I know the following definition of a pre-Brownian motion:

Let $(\Omega, \mathcal{F}, \mathbb{P})$ be a measure space and let $I = [0, \infty)$. A pre-Brownian motion on $I$ is a Gaussian process $B = \{B_t : t \in I\}$ satisfying

(1) $B_0(\omega) = 0\ \forall\ \omega \in \Omega$

(2) $\mathbb{E}[B_t] = 0,\ \forall\ t \geq 0$

(3) $Cov(B_s, B_t) = min(s, t)\ \forall\ s, t \geq 0$

I would like to prove that, for every $a \geq 0$, the

process $B^a = \{B_{t+a} - B_a, t \geq 0\}$ is independent of the natural filtration $\sigma(B_r : 0 \leq r \leq a)$.

In fact, this is the statement of the Markov property (for pre-Brownian motions). I have proved that $B^a$ is a pre-Brownian motion.
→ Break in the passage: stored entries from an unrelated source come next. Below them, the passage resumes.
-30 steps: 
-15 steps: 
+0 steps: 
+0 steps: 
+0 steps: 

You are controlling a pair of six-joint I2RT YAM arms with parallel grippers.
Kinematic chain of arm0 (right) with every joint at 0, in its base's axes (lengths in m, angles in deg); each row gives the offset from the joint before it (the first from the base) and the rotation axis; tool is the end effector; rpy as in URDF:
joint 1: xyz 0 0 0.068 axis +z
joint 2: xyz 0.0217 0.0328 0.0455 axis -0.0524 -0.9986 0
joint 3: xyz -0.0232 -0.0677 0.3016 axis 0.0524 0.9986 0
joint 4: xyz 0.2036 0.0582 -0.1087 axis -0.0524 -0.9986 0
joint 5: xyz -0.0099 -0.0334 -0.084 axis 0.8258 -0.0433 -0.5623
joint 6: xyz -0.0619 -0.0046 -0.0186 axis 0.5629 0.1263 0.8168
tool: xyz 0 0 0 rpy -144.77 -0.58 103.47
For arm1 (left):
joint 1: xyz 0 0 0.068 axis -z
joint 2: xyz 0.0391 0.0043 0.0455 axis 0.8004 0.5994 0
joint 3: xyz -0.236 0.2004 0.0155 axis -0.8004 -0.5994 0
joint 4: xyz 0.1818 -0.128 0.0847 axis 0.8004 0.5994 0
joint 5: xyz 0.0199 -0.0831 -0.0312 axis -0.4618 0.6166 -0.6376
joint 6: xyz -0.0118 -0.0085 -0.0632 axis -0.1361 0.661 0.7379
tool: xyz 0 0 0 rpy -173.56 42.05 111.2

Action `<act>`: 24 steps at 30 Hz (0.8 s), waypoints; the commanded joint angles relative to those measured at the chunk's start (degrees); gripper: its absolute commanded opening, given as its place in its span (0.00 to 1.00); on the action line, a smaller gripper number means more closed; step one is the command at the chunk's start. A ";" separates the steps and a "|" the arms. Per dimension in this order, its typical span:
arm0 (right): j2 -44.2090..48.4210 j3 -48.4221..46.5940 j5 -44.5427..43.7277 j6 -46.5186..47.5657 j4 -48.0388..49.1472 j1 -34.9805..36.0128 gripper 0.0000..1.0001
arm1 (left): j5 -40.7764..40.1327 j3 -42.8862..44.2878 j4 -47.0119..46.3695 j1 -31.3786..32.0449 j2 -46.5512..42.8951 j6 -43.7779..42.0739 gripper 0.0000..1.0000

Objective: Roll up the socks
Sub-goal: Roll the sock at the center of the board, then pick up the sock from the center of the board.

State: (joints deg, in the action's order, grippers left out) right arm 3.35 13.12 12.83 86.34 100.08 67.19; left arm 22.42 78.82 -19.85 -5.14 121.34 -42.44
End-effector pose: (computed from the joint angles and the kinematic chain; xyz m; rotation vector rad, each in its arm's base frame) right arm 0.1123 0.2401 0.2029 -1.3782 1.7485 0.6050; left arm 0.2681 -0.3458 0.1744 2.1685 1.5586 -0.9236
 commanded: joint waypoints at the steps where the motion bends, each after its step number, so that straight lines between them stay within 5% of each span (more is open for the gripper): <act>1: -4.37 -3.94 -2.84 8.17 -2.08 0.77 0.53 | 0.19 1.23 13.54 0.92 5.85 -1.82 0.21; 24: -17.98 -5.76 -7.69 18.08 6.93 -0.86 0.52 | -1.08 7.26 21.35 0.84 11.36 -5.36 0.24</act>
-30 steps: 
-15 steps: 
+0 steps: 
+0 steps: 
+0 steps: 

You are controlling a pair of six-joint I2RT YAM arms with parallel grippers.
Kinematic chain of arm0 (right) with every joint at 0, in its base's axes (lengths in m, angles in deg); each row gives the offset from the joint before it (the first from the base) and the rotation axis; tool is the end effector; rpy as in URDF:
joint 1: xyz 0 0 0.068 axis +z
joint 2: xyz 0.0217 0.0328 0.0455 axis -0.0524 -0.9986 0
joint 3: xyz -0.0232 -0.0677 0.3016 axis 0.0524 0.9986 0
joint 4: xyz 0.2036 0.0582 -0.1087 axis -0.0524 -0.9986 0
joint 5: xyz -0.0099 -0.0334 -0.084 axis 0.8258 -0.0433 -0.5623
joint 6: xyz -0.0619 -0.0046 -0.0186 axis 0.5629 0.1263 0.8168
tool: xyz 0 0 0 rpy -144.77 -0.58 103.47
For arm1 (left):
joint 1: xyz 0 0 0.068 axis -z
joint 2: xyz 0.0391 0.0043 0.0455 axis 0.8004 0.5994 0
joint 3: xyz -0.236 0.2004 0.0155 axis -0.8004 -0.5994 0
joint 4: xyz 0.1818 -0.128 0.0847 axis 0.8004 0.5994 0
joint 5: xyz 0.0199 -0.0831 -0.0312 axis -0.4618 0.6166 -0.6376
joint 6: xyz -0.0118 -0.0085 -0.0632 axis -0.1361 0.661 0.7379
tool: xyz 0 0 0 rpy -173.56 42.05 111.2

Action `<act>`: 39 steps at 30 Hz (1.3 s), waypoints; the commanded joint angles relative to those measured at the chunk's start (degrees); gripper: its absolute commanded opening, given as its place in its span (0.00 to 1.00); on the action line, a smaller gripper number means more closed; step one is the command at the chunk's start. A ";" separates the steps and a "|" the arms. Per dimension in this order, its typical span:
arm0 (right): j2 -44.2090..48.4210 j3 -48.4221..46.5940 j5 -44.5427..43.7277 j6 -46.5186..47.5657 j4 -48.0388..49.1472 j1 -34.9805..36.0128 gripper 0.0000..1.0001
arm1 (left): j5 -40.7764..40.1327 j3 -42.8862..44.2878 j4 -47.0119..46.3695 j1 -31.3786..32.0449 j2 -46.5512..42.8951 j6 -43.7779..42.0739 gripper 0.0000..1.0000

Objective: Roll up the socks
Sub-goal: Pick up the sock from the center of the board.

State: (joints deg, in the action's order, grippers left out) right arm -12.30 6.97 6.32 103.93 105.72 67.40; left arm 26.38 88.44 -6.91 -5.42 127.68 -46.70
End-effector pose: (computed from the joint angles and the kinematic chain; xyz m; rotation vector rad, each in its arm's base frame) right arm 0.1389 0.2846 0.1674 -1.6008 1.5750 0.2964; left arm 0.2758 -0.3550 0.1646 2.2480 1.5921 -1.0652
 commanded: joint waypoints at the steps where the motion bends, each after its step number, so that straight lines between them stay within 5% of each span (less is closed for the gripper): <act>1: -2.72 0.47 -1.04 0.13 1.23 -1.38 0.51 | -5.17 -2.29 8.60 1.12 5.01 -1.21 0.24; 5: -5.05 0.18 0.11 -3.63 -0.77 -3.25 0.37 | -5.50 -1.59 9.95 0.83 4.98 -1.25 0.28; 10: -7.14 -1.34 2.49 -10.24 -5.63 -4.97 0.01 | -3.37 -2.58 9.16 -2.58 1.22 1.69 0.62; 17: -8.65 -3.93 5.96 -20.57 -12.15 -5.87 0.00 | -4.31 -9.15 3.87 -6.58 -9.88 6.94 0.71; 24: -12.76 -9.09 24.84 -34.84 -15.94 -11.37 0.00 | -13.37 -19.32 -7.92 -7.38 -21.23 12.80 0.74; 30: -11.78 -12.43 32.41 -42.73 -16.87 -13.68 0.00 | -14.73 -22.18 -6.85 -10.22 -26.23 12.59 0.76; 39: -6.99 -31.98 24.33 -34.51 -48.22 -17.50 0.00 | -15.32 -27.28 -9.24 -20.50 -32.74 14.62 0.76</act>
I guess that independence follows from the independent increments property of $B^a$, i.e.

for all $0 < t_1 < \ldots < t_n$, the increments $B_{t_1}, B_{t_2}-B_{t_1}, \ldots, B_{t_n} - B_{t_{n-1}}$ are independent.

Attempt: Let $G$ be the Gaussian space generated by the process $B$ and denote by $G_a$ and $\tilde{G_a}$ the vector spaces generated by $\{B_t\}_{0 \leq t \leq a}$ and by $\{B_{a+t} - B_a\}_{t \geq 0}$. Since $\sigma(\{G_a\})$ and $\sigma(\{\tilde{G_a}\})$ are independent by the above mentioned property, it follows that $B^a = \{B_{t+a} - B_a, t \geq 0\}$ is independent of $\sigma(B_r :0 \leq r \leq a)$.

Any suggestions of improvement will be appreciated.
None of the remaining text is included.